As the marketing arm of the Northeast Regional Council of Carpenters, with its nearly 40,000 union contractors and signatory contractors, we needed to alter the perception of union carpenters, both in the construction industry and among the public. The demographics of future carpenter recruits was changing dramatically. We faced the inevitable reality that many traditional candidates were bypassing the carpentry trade by going to college or choosing a different career path, interrupting the grandfather-to-father-to-son cycle. In the wake of the 2008 economic downturn, many construction workers left the industry, never to return.

The solution in front of us was both simple and elegant: We would recruit women and minorities to our ranks. We knew the process would not be easy, nor would the results be instantaneous. We would contend with historical perceptions, gender and ethnic stereotypes and the realization that the intrinsic nature of the work can be demanding. To encourage recruitment, we focused on diversity, culminating in the motto “One Union, Many Faces,” which succinctly captures the spirit of our welcoming efforts. We also recognized a moral and cultural imperative: It was the right thing to do. This new wave of potential recruits had been on the sidelines too long, and the CCT was eager to offer a career that was an attainable bridge into the middle class.

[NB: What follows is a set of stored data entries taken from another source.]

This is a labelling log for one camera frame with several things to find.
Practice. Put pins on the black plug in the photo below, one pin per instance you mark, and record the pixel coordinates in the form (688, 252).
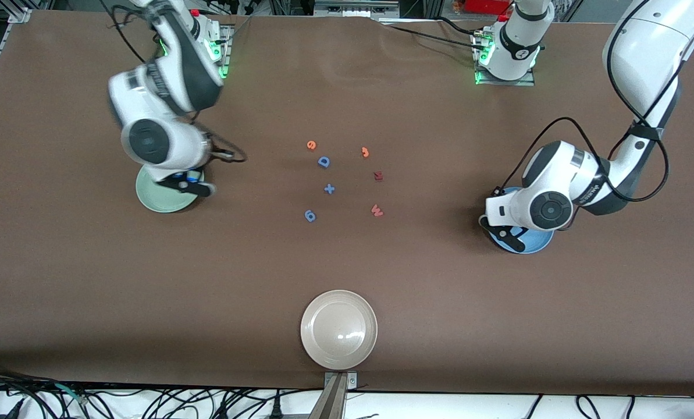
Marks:
(277, 410)

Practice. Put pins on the blue foam letter D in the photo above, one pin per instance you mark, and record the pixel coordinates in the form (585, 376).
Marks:
(323, 162)

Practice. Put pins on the aluminium frame corner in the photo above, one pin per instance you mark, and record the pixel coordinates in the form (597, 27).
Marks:
(20, 16)

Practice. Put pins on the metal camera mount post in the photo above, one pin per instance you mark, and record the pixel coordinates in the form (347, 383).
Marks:
(330, 401)

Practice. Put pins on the pale green plate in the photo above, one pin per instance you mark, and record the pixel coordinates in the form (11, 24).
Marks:
(149, 196)

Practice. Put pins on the brown table mat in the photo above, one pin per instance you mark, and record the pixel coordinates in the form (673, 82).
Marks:
(440, 291)

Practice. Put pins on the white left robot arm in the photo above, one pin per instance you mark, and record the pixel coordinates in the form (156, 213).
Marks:
(643, 52)

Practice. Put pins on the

We were confident that union carpentry had much to offer those who joined the profession. Candidates would learn a skillset that a robot stand-in can’t replace. They would participate in a training curriculum that takes five years to complete, earning the equivalent of a college degree in construction. They would literally earn while they learn in a program of classroom and hands-on training. And they would dodge the dark cloud of college debt now hovering at an average of $37,000.

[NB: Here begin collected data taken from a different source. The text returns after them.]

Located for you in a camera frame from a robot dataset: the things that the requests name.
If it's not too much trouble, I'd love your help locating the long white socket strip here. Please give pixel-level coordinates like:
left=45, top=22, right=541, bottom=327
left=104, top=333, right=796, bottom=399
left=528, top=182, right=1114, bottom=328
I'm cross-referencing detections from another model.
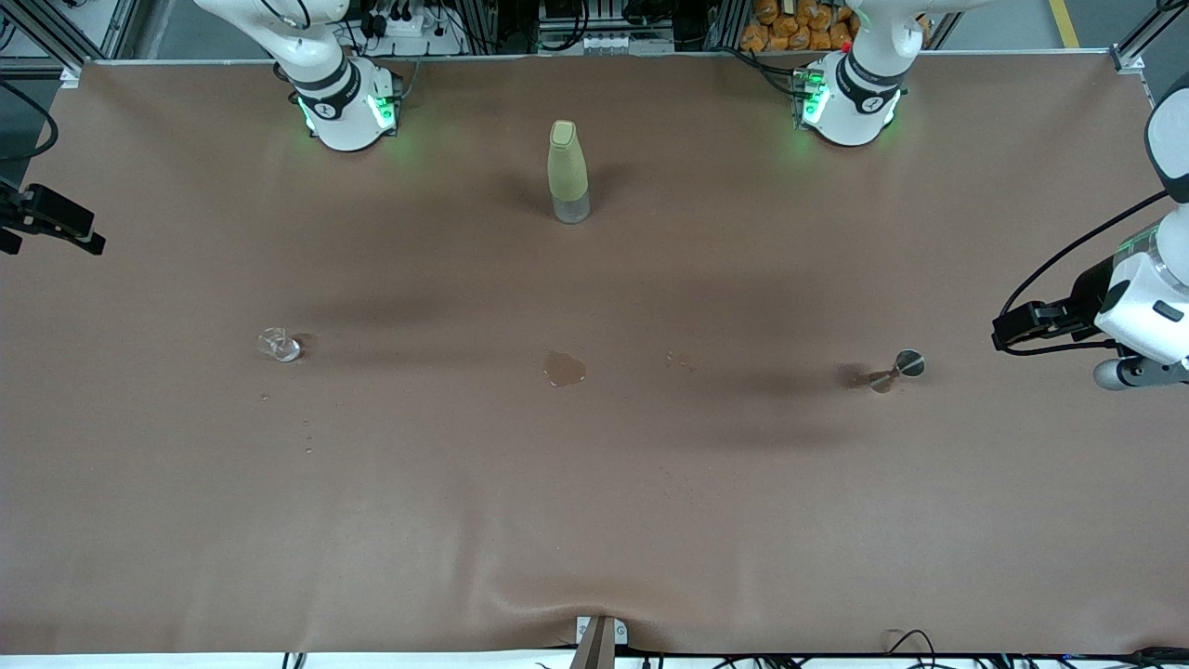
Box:
left=537, top=33, right=675, bottom=55

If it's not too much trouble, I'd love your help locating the black base power cable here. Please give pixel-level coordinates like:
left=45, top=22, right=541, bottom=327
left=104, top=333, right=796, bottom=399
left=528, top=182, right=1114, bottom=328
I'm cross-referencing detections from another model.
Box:
left=729, top=46, right=809, bottom=98

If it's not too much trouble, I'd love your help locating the brown table cloth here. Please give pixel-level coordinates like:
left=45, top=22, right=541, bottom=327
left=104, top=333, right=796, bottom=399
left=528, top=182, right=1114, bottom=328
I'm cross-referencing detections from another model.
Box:
left=0, top=51, right=1189, bottom=657

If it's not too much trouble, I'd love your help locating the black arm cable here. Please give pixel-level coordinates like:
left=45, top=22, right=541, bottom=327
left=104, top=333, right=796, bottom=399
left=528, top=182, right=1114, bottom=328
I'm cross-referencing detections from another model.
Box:
left=0, top=79, right=59, bottom=164
left=999, top=190, right=1171, bottom=356

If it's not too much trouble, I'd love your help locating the brown liquid puddle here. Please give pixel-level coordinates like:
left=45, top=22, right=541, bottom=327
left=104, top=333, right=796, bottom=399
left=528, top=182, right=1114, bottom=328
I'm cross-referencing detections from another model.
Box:
left=543, top=350, right=588, bottom=388

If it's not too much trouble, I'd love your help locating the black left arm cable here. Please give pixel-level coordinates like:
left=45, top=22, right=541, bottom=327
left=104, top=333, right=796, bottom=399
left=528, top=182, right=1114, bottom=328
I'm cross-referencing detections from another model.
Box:
left=999, top=190, right=1171, bottom=356

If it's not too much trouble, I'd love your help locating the white table edge bracket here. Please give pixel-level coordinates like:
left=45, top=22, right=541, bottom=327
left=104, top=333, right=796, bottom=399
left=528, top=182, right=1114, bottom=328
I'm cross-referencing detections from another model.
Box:
left=575, top=615, right=629, bottom=648

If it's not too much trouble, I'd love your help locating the yellow-green bottle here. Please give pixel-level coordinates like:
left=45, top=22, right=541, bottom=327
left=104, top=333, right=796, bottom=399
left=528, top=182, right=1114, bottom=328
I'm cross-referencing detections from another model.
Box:
left=546, top=119, right=592, bottom=225

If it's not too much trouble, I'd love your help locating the brown vertical post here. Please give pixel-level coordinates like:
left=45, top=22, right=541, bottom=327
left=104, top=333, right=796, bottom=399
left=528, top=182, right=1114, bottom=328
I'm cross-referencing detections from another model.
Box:
left=568, top=618, right=616, bottom=669

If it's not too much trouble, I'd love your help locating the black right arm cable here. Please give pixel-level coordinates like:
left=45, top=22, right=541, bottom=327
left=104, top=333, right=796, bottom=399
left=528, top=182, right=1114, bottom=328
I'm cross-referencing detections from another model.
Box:
left=0, top=79, right=59, bottom=164

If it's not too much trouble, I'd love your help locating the white power strip with plugs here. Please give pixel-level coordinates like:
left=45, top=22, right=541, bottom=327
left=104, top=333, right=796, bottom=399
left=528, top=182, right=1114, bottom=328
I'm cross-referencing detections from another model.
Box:
left=358, top=7, right=465, bottom=57

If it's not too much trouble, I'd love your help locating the orange snack packets pile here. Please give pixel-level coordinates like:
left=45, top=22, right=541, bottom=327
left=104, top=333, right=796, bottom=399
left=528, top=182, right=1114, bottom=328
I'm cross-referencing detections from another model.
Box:
left=740, top=0, right=860, bottom=53

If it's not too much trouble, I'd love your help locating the aluminium frame strut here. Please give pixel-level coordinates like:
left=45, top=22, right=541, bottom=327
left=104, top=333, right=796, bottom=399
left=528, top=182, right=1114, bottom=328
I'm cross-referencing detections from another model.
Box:
left=0, top=0, right=140, bottom=75
left=1115, top=0, right=1189, bottom=66

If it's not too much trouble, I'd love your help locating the thin black cable loop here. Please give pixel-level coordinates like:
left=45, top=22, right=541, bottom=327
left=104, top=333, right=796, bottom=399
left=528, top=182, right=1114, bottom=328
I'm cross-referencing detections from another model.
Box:
left=882, top=629, right=939, bottom=669

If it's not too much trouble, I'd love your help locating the steel double jigger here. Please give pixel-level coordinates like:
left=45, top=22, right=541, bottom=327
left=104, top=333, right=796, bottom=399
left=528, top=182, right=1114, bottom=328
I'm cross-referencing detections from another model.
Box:
left=869, top=349, right=927, bottom=395

We began implementing our message by expanding our staff with professionals in marketing, new media and public relations. We employed traditional and new digital efforts, ranging from new collateral material and advertisements to radio spots, television ads and media relations. We completely overhauled our website, created an app for members and the public alike, and greatly increased our video outreach. We are now a presence on all relevant social media platforms and, in the process, have fully embraced digital marketing.

However, the most important element in our efforts is a commitment to our mission. It is the emphasis and the rebranding that our union carpenters and signatory contractors are important business partners within the construction community. One doesn’t change more than 136 years of historical perception overnight. We understood a fundamental truism that applies to virtually all businesses and organizations in the digital age. If you don’t rebrand when it becomes obvious (and preferably beforehand), you run the risk of trailing others in your industry or disappearing.

We had no intention of trailing or disappearing. On the contrary, the CCT’s rebranding was a strategic move preparing us for the next decade of promoting union carpenters and their comparative advantage: skillset, flexibility, equity and productivity.